A scandal regarding the care of the elderly has broken out in France with the publication of a book entitled Les Fossoyeurs (The Gravediggers), published at the end of January in France. It has brought to light the repulsive malpractices of the Orpea Group, a world leader of private nursing homes. For the Orpea group any means is considered fair game to make profit: rationing food and adult diapers, withholding care, outright mistreatment, along with minimal staffing. The book, as well as the personal testimonies that have erupted since its publication, have made clear how Orpea was able to pay its shareholders dividends ranging from 12 to 13%, much to the expense of the elderly in their care. The book, which has already been reprinted 7 times in a few days, reveals the mafia-like nature of the large capitalist groups.
The State as accomplice
Private companies managing nursing homes (known in France as Ehpads — Establishments for the Housing of Elderly Dependent People) have the support of the state: between 2002 and 2012, when the construction of Ehpads and private clinics exploded, the Orpea group benefited from the constant support of the Minister of Health, allowing it to obtain credits and permits to open. Today, the political leaders are pretending to just have discovered the problem and act indignant. What hypocrites! For years families and staff have been up in arms, denouncing the group’s methods in vain. There have been countless strikes carried out by the staff, who have denounced the mistreatment of residents as well as their working conditions and salaries. And yet, the tax-paying population collectively finances the salaries of the doctors, nurses, and 70% of those of the caregivers. There is no oversight, as inspections are rare. In addition, these nursing homes for the most part are luxury residences, where the residents pay between 6,000 and 12,000 euros per month.
The race for profit
The credo of the group is profit, pushed to its extreme. The CEO, Yves le Masne, who was fired since the scandal, to make an example of him, made 588,000 euros just before the publication of the book by selling his shares before they plummeted (from 107.80 to 33.71). He will likely be accused of insider trading.

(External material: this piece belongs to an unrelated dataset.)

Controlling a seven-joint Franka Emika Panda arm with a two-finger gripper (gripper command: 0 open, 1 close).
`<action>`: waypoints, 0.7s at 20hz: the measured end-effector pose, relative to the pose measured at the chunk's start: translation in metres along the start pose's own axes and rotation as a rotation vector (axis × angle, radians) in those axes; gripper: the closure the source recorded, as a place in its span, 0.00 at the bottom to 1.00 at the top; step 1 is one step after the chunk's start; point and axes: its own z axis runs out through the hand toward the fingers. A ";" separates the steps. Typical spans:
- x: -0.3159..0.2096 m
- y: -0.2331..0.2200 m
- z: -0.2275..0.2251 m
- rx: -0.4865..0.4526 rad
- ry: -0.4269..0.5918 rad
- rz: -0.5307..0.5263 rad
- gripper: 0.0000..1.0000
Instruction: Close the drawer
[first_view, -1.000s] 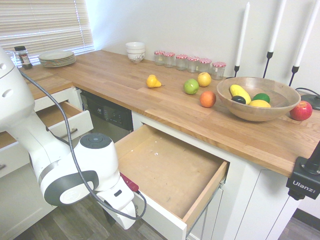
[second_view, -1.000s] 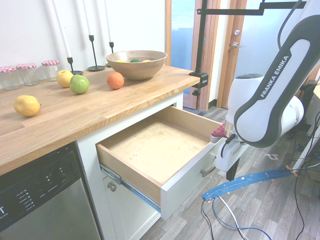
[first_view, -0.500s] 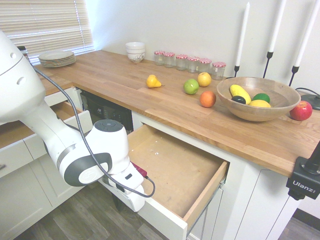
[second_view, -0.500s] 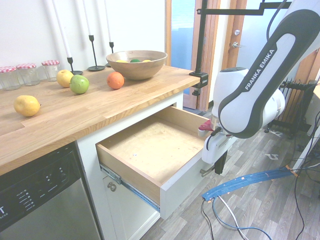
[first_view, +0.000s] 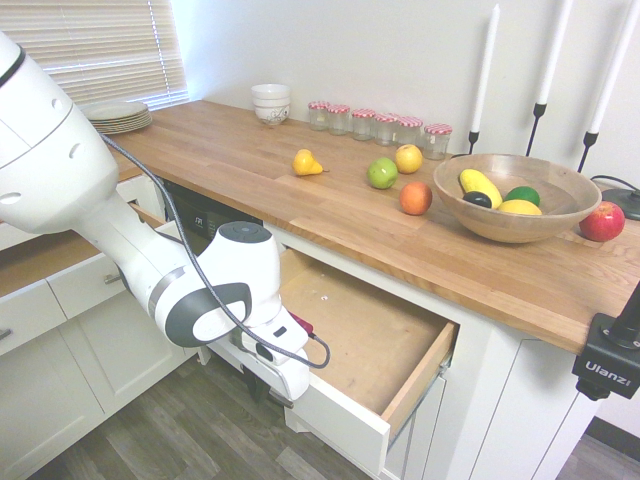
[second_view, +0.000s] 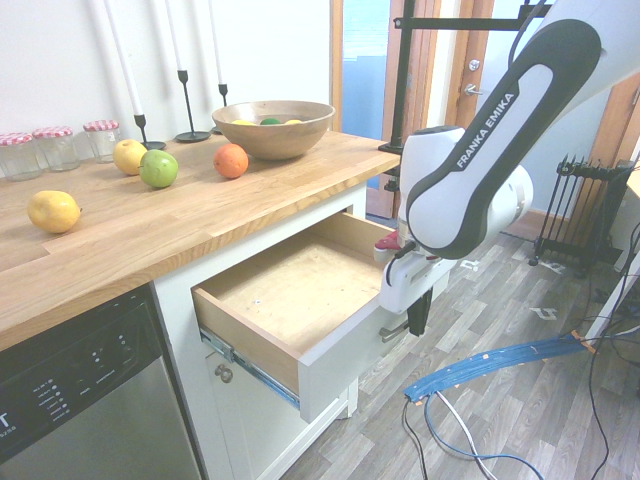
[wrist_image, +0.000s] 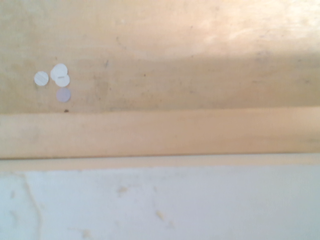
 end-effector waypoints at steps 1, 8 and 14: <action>0.003 -0.004 -0.003 -0.002 0.003 -0.001 1.00; 0.022 -0.039 -0.006 -0.011 0.008 -0.001 1.00; 0.040 -0.072 -0.006 -0.015 0.004 0.000 1.00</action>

The group also has a habit of offering to buy the silence of its detractors. It offered 4 million euros to a union that it had spied on, and the author of the The Gravediggers, Victor Castanet, was offered 15 million euros not to publish.
But this time, the group seems to be in trouble: the government has opened two investigations, one administrative, the other financial. All the nursing homes are going to be visited, and many families are filing complaints for involuntary manslaughter, or non-assistance to persons in danger. The shares lost 65% of their value.

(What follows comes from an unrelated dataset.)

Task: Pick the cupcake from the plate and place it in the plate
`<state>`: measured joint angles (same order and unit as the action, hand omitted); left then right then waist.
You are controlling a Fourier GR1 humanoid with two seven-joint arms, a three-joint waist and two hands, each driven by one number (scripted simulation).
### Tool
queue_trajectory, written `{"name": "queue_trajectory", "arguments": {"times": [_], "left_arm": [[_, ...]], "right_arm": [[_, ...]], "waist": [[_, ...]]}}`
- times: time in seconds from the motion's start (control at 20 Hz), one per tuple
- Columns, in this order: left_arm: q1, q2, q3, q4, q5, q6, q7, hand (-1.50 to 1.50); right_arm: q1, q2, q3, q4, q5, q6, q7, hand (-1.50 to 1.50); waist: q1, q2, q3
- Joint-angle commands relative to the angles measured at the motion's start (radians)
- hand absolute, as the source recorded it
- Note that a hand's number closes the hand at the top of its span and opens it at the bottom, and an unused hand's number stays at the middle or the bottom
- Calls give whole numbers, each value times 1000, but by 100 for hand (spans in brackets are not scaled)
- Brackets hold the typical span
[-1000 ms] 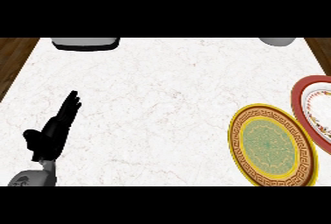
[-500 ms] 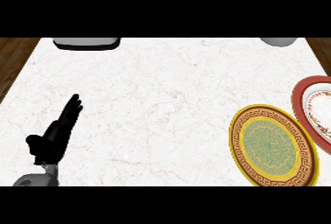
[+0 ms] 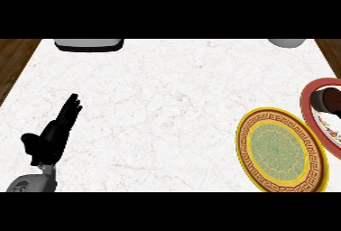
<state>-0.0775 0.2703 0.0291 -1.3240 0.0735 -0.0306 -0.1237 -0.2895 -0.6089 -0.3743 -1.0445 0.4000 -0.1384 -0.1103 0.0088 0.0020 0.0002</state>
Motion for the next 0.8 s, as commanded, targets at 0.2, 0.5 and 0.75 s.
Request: {"name": "queue_trajectory", "arguments": {"times": [0.2,0.5,0.75], "left_arm": [[-59,-34,17,78,-21,3,-23,0],[-9,2,25,-28,3,-22,41,0],[35,-21,17,-32,-18,-2,-9,0]], "right_arm": [[-74,42,-63,147,-79,-13,-27,-150],[-85,37,-246,154,-280,6,-94,-150],[-17,-71,-406,302,-464,232,-230,-150]], "waist": [[-10,0,0],[-14,-4,1],[-11,-1,2]]}}
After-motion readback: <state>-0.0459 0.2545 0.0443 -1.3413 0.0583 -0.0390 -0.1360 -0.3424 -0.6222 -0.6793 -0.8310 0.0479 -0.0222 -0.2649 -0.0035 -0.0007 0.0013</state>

The new CEO, Philippe Charrier, when questioned by the legislators regarding the allegations against Orpea, preferred to blame the staff. He also dismissed the accusations in The Gravediggers, responding, “When undesirable things occur, you must know that they happen in all Ehpad (nursing homes)”. What a relief to know it happens everywhere. Well, that was most likely an honest response, though not acceptable.
The scandal of course, raises the bigger question of how we support and care for the elderly in our society. It is a care that is increasingly left to private interests, as everything in life is increasingly considered a commodity to be bought and sold. In France the debate has opened up on how to treat our seniors, allowing them stay home, and not to consider them “grey gold,” a current very telling French expression attributed to businesses that involve the older population.